[REQUIRED WORK]: An exact transcription of the data below is needed.

[DATA UNDER STUDY]:
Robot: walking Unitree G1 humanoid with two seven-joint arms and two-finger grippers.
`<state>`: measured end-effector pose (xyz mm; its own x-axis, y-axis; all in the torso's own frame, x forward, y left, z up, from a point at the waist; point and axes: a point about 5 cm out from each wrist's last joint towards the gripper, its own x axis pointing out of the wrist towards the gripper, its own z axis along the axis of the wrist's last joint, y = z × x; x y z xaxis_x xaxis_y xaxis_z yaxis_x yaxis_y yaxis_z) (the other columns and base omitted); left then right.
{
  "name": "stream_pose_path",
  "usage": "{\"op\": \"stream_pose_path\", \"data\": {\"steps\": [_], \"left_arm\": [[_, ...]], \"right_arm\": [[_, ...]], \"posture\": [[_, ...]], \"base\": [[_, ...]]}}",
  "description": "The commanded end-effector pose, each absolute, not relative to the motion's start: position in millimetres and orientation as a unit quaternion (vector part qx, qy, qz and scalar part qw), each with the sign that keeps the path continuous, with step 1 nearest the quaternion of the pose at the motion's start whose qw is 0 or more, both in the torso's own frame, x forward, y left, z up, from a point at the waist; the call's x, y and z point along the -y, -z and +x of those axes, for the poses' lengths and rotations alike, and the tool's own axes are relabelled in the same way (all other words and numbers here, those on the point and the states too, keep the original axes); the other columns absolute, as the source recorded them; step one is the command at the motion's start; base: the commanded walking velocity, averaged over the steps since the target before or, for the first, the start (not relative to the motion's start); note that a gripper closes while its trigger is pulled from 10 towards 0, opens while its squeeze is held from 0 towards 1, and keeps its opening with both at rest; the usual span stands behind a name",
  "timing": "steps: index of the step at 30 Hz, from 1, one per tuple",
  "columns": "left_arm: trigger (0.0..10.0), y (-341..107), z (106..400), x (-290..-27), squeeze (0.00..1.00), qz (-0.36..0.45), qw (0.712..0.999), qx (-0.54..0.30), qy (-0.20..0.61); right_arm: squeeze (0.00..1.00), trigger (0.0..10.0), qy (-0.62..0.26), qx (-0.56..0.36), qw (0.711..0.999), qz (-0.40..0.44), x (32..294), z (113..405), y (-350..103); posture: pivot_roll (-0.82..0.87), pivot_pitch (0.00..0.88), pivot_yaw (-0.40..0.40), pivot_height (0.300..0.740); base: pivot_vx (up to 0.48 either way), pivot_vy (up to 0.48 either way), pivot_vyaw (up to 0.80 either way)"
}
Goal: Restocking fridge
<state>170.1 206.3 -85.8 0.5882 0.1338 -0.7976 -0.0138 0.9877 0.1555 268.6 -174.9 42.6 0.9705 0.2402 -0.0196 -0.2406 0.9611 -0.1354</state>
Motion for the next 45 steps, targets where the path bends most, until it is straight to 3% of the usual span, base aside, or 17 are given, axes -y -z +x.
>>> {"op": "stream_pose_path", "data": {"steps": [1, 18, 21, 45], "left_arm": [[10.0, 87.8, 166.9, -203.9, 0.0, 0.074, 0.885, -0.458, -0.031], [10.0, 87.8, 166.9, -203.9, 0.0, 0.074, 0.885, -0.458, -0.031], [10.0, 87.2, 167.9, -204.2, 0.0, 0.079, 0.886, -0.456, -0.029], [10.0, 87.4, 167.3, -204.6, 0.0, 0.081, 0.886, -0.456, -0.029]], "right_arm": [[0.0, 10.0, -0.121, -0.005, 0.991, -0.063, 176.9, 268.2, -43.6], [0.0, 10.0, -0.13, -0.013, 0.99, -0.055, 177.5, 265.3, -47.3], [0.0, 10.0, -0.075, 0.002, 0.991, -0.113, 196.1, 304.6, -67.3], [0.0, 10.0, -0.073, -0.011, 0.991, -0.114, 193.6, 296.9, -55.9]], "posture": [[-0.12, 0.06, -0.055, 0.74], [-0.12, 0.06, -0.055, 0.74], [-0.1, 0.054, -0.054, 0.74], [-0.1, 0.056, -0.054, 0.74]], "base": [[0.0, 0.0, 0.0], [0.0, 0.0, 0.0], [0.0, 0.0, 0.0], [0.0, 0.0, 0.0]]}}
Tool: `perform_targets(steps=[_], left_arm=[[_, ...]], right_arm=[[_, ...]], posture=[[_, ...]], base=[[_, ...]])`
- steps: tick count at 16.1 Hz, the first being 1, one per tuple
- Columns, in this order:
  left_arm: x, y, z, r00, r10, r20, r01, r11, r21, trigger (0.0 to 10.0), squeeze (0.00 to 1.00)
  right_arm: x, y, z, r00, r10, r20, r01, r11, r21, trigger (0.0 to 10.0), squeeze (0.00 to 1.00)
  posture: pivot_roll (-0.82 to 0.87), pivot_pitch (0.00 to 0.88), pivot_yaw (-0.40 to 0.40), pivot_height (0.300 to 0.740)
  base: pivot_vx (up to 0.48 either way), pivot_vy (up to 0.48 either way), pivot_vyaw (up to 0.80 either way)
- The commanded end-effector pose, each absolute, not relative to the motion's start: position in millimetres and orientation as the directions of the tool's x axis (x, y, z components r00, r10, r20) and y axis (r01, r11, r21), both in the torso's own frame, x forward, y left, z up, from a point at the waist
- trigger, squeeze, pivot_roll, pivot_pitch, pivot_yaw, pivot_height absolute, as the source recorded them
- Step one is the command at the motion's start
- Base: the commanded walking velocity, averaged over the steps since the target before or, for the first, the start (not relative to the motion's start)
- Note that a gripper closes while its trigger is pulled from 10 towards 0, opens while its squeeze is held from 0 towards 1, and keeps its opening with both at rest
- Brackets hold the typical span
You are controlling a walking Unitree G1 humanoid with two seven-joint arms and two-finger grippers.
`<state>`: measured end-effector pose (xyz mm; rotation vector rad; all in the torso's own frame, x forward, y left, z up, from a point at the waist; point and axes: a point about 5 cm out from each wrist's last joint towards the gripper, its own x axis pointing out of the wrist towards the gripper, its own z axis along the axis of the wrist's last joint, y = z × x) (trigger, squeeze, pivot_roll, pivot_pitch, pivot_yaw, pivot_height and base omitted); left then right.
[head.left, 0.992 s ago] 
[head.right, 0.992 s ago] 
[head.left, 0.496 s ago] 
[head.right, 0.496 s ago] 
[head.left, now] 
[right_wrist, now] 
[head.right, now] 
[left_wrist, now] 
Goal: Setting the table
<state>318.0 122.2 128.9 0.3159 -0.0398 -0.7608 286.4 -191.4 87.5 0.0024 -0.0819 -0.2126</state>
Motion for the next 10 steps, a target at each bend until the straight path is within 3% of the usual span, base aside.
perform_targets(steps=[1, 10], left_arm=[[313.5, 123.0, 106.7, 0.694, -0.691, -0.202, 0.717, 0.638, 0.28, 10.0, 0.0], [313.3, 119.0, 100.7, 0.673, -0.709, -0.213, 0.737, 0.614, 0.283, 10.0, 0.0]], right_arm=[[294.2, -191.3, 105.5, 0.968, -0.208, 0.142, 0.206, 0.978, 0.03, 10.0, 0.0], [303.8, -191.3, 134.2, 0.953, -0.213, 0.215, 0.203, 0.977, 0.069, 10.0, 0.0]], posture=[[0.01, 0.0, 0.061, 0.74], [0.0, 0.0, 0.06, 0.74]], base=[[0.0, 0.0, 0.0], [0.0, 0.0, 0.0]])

[SOLUTION TO THIS TASK]:
Robot: walking Unitree G1 humanoid with two seven-joint arms and two-finger grippers.
`<state>`: measured end-effector pose (xyz mm; its own x-axis, y-axis; all in the torso's own frame, x forward, y left, z up, from a point at the waist; point and axes: a point about 5 cm out from each wrist's last joint towards the gripper, its own x axis pointing out of the wrist towards the gripper, its own z axis along the axis of the wrist's last joint, y = z × x; x y z xaxis_x xaxis_y xaxis_z yaxis_x yaxis_y yaxis_z) (the other columns and base omitted); left then right.
{
  "name": "stream_pose_path",
  "usage": "{\"op\": \"stream_pose_path\", \"data\": {\"steps\": [_], \"left_arm\": [[_, ...]], \"right_arm\": [[_, ...]], \"posture\": [[_, ...]], \"base\": [[_, ...]]}}",
  "description": "The commanded end-effector pose, each absolute, not relative to the motion's start: position in millimetres and orientation as a unit quaternion (vector part qx, qy, qz and scalar part qw), each with the sign that keeps the path continuous, with step 1 nearest the quaternion of the pose at the motion's start whose qw is 0 or more, both in the torso's own frame, x forward, y left, z up, from a point at the waist; the call's x, y and z point along the -y, -z and +x of those axes, for the poses' lengths and rotations alike, and the tool's own axes are relabelled in the same way (all other words and numbers here, those on the point and the states too, keep the original axes); the other columns absolute, as the source recorded them; step one is the command at the motion's start; base: the commanded walking velocity, averaged over the steps since the target before or, for the first, the start (not relative to the motion's start); note that a gripper closes while its trigger is pulled from 10 towards 0, opens while its squeeze is held from 0 towards 1, and keeps its opening with both at rest; the usual span stands behind a name",
  "timing": "steps: index of the step at 30 Hz, from 1, one per tuple",
  "columns": "left_arm: trigger (0.0..10.0), y (-341..107), z (106..400), x (-290..-27), squeeze (0.00..1.00), qz (-0.36..0.45), qw (0.712..0.999), qx (-0.54..0.30), qy (-0.20..0.61); right_arm: squeeze (0.00..1.00), trigger (0.0..10.0), qy (-0.62..0.26), qx (-0.56..0.36), qw (0.711..0.999), qz (-0.40..0.44), x (32..294), z (113..405), y (-350..103); posture: pivot_roll (-0.82..0.87), pivot_pitch (0.00..0.88), pivot_yaw (-0.40..0.40), pivot_height (0.300..0.740); base: pivot_vx (up to 0.48 either way), pivot_vy (up to 0.48 either way), pivot_vyaw (up to 0.80 either way)"
}
Goal: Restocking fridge
<state>170.1 206.3 -85.8 0.5882 0.1338 -0.7976 -0.0138 0.9877 0.1555 268.6 -174.9 42.6 0.9705 0.2402 -0.0196 -0.2406 0.9611 -0.1354</state>
Motion for the next 45 steps, targets where the path bends most, until it is straight to 3% of the usual span, base aside, or 17 are given, axes -y -z +x.
>>> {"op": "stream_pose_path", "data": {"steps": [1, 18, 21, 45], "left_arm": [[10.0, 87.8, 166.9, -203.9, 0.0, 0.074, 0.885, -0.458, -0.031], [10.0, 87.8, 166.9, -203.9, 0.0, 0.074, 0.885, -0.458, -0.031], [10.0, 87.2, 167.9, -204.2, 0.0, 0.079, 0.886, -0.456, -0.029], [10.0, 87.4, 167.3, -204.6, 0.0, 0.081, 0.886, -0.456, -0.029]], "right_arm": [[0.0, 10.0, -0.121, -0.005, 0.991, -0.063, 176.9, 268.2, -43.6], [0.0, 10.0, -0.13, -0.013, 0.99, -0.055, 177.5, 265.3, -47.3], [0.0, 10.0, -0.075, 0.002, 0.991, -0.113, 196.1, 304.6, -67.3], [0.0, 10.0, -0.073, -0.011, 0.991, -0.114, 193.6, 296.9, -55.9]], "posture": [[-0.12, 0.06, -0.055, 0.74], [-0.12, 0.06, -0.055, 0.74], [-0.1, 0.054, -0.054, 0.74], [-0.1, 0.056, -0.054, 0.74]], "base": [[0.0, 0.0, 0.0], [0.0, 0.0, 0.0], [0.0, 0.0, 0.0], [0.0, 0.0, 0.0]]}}
Tool: `perform_targets(steps=[_], left_arm=[[_, ...]], right_arm=[[_, ...]], posture=[[_, ...]], base=[[_, ...]])`
- steps: tick count at 16.1 Hz, the first being 1, one per tuple
- Columns, in this order:
  left_arm: x, y, z, r00, r10, r20, r01, r11, r21, trigger (0.0 to 10.0), squeeze (0.00 to 1.00)
  right_arm: x, y, z, r00, r10, r20, r01, r11, r21, trigger (0.0 to 10.0), squeeze (0.00 to 1.00)
  posture: pivot_roll (-0.82 to 0.87), pivot_pitch (0.00 to 0.88), pivot_yaw (-0.40 to 0.40), pivot_height (0.300 to 0.740)
  base: pivot_vx (up to 0.48 either way), pivot_vy (up to 0.48 either way), pivot_vyaw (up to 0.80 either way)
- The commanded end-effector pose, each absolute, not relative to the motion's start: position in millimetres and orientation as the directions of the tool's x axis (x, y, z components r00, r10, r20) and y axis (r01, r11, r21), both in the torso's own frame, x forward, y left, z up, from a point at the waist
- trigger, squeeze, pivot_roll, pivot_pitch, pivot_yaw, pivot_height absolute, as the source recorded them
- Step one is the command at the motion's start
- Base: the commanded walking velocity, averaged over the steps since the target before or, for the first, the start (not relative to the motion's start)
- Note that a gripper closes while its trigger is pulled from 10 towards 0, opens while its squeeze is held from 0 towards 1, and keeps its opening with both at rest
- Brackets hold the typical span
You are controlling a walking Unitree G1 humanoid with two seven-joint arms and two-finger grippers.
`<state>`: measured end-effector pose (xyz mm; rotation vector rad; all in the torso's own frame, x forward, y left, z up, from a point at the waist; point and axes: a point about 5 cm out from each wrist's last joint towards the gripper, its own x axis pointing out of the wrist towards the gripper, its own z axis along the axis of the wrist's last joint, y = z × x) (trigger, squeeze, pivot_roll, pivot_pitch, pivot_yaw, pivot_height and base omitted); left then right.
[head.left, 0.992 s ago] 
[head.right, 0.992 s ago] 
[head.left, 0.496 s ago] 
[head.right, 0.496 s ago] 
[head.left, now] 
[right_wrist, now] 
[head.right, now] 
[left_wrist, now] 
Goal: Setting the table
<state>318.0 122.2 128.9 0.3159 -0.0398 -0.7608 286.4 -191.4 87.5 0.0024 -0.0819 -0.2126</state>
Motion for the next 10 steps, a target at each bend until the straight path is within 3% of the usual span, base aside.
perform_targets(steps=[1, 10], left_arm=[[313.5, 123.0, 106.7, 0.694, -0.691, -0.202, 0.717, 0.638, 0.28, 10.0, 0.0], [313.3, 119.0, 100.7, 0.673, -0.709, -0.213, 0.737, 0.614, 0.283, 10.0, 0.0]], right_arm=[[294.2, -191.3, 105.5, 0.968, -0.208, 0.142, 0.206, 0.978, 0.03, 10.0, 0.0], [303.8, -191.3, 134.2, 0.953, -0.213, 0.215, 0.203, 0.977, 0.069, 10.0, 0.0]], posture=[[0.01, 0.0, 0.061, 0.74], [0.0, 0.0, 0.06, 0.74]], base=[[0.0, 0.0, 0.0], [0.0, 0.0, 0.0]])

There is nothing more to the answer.